▸ **ASSIGNMENT**
Pictures in the data below are not part of the copy; transcribe everything else exactly.

%%

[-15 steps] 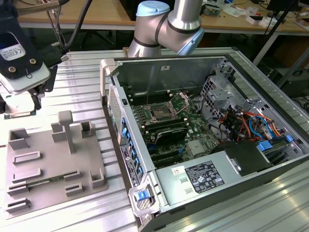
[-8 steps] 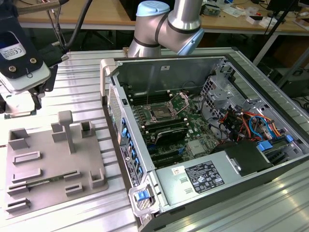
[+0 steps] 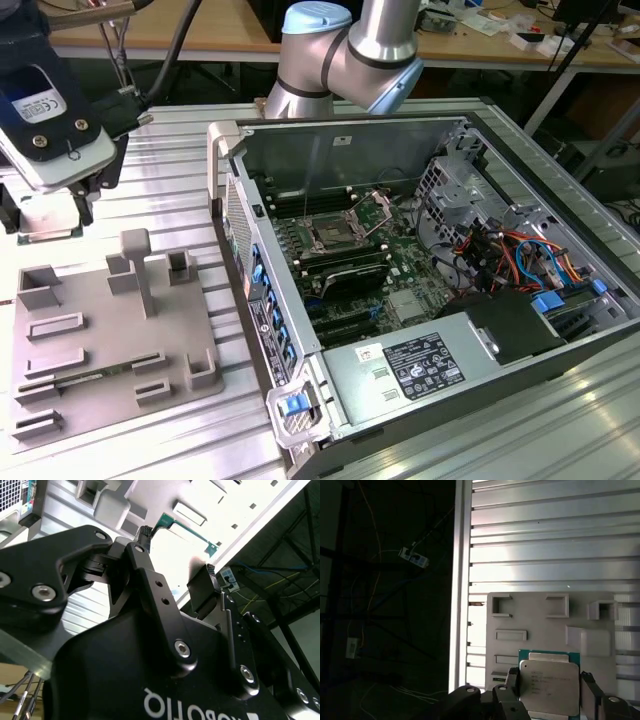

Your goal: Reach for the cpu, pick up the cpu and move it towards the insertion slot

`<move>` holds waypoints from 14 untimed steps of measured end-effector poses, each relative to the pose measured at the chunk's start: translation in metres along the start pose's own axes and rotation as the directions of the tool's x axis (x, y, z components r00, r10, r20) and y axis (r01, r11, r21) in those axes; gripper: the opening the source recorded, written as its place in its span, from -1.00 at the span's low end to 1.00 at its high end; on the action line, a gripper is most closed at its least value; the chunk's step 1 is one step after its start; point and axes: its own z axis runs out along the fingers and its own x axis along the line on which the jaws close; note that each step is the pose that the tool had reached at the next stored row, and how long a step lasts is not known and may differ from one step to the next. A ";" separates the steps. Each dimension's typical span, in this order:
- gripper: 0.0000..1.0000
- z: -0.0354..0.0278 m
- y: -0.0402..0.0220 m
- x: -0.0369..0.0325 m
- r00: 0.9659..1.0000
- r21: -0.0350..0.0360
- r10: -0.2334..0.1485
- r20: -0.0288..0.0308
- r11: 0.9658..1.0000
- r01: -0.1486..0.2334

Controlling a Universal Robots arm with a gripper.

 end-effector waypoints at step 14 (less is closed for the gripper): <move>0.09 -0.0002 -0.0002 -0.0159 1.000 0.000 0.000 0.000 1.000 0.000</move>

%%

▸ **SOLUTION**
[-15 steps] 
[-8 steps] 
[+0 steps] 

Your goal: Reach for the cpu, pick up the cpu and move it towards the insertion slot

`<move>` holds waypoints from 14 untimed steps of measured end-effector poses, each relative to the pose measured at the chunk's start: translation in metres along the start pose's own axes and rotation as the directions of the tool's x axis (x, y, z components r00, r10, r20) and y axis (r01, r11, r21) in those axes; gripper: the opening the source recorded, written as its place in its span, from -1.00 at the span's low end to 1.00 at its high end; on the action line, a gripper is most closed at its least value; the chunk's step 1 is one step after its start; point and axes: its own z axis runs out along the fingers and its own x axis along the line on which the jaws close; note that each step is the pose that the tool had reached at the next stored row, and how long a step lasts is not known and may differ from one step to the next. A ";" separates the steps. Each dimension's typical span, in this order:
- gripper: 0.0000..1.0000
- z: -0.0354..0.0278 m
- y: -0.0402..0.0220 m
- x: -0.0369..0.0325 m
- r00: 0.9659..1.0000
- r21: -0.0350..0.0360
- r10: -0.2334..0.1485
- r20: -0.0288..0.0308
- r11: 0.9658..1.0000
- r01: -0.1486..0.2334

Controlling a Universal Robots arm with a gripper.

 end-effector waypoints at step 14 (less is closed for the gripper): <move>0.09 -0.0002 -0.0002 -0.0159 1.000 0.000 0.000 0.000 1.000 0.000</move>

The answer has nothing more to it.